Clayton Beaudoin, ASLA, Principal, Site Workshop
Clayton takes many things seriously, but perhaps nothing more seriously than play. Whether leading volunteer-based neighborhood projects or some of the region’s largest, most technically complex open space development’s, Clayton instills a playfullness in his work that never fails to yield fruitful surprises. To that end, he has led the development of more than 15 PNW parks and playgrounds including Seattle’s Kirke and Northacres Parks and Wright Park in Tacoma. Clayton received his MLA from University of Washington and is a Registered Landscape Architect in Washington State. 

Melissa McGinnis, Historic and Cultural Resource Manager, Metro Parks Tacoma
Melissa is responsible for the protection, enhancement and sharing of the historic assets and associated stories of Metro Parks Tacoma.  She is an accomplished speaker and co-author of three books on Tacoma’s historic parks. She regularly advises on development of historic properties in Tacoma and has created public programming for some of the region’s most significant historic landscapes. Melissa has a degree in History from the University of West Florida.

Adam Kuby
Adam’s works are collaborations with the built and natural world that foster a sense of connectedness in our increasingly fractured environment. Each site offers the chance to explore how human and non-human ecologies can better coexist through parallel layers of meaning and purpose, and contemporary placemaking. He’s collaborated with many landscape architects including Site Workshop and Greenworks. He’s studied and worked in the fields of landscape architecture, sculpture, urban forestry, zoo habitat design and landscape restoration. He grew up in Philadelphia and lives in Portland, Oregon.
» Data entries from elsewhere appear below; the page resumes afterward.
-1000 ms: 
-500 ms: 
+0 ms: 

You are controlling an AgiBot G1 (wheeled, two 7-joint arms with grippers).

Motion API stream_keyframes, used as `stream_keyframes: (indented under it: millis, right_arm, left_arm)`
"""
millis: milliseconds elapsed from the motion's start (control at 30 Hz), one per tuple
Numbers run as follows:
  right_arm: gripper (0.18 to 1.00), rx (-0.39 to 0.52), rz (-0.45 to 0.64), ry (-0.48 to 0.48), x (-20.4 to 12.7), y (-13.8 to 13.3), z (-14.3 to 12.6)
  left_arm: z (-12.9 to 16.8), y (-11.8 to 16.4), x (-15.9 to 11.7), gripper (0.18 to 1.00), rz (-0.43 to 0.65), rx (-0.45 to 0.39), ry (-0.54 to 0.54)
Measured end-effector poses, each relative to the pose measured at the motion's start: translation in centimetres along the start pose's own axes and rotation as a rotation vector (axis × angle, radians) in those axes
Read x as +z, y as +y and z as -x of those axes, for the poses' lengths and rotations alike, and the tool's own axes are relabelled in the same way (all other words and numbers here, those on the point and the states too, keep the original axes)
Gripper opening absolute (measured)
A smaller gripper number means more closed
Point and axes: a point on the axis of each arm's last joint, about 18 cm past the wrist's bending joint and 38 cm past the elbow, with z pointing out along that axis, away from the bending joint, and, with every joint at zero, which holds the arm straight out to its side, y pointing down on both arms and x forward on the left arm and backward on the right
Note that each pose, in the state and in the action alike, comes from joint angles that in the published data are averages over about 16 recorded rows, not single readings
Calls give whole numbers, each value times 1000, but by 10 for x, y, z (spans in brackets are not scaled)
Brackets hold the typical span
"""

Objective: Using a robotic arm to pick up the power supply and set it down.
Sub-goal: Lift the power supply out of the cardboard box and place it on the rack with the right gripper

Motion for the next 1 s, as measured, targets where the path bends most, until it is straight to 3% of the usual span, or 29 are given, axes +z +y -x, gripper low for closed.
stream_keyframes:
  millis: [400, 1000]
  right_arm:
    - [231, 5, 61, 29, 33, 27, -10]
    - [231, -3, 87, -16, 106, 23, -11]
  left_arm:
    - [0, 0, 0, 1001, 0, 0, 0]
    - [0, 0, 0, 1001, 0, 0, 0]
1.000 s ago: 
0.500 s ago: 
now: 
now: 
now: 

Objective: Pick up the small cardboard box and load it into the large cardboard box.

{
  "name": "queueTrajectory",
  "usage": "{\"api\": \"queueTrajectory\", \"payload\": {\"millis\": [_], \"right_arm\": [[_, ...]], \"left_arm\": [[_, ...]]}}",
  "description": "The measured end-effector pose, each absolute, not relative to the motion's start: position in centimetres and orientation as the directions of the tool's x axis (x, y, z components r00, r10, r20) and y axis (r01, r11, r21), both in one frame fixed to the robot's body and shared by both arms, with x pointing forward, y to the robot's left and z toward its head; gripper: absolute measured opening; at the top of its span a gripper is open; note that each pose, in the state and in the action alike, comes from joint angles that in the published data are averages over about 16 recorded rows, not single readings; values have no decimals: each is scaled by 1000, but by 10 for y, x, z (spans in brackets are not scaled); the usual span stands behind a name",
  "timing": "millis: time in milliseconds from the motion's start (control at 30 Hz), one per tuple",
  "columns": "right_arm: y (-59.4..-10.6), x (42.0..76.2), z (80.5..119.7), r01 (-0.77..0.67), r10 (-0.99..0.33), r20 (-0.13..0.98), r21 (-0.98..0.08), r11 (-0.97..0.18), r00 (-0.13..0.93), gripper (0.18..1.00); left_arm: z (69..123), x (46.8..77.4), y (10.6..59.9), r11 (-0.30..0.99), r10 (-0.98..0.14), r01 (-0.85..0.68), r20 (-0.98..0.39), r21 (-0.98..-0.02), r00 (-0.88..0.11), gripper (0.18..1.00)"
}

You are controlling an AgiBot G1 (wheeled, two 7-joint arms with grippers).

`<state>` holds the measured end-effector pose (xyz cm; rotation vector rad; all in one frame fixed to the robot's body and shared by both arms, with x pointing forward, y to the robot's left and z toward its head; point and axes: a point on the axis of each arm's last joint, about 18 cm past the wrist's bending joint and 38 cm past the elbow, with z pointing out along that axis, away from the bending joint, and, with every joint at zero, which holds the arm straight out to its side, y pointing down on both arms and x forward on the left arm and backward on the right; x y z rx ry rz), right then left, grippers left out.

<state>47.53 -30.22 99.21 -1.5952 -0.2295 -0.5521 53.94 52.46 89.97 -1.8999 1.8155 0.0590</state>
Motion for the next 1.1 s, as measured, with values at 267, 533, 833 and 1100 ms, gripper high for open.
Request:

Jim Keller, Principal, Site Workshop
Proud to be a Washington Native, Jim Keller enjoys each season that the Pacific Northwest provides with equal enthusiasm especially as the cold lowland rains and early nightfall bring deep winter snows to the Cascade Range. Jim graduated from Washington State University in 1994 with a degree in landscape architecture and has spent his entire career living and working in Seattle. Jim thrives on detail and the big idea. Translating these ideas into detailed solutions through brainstorming sessions with colleagues is a big reason Jim truly enjoys his career as a Landscape Architect.

Learning Objectives:
  • Gain an understanding of how historic use or processes might be used to extend stories from the past into the present and beyond.
  • Aquire a basic understanding of the opportunities and challenges associated with designing public parks in places with complex histories.
  • Interact with designers and historians striving to maintain site vibrancy across time.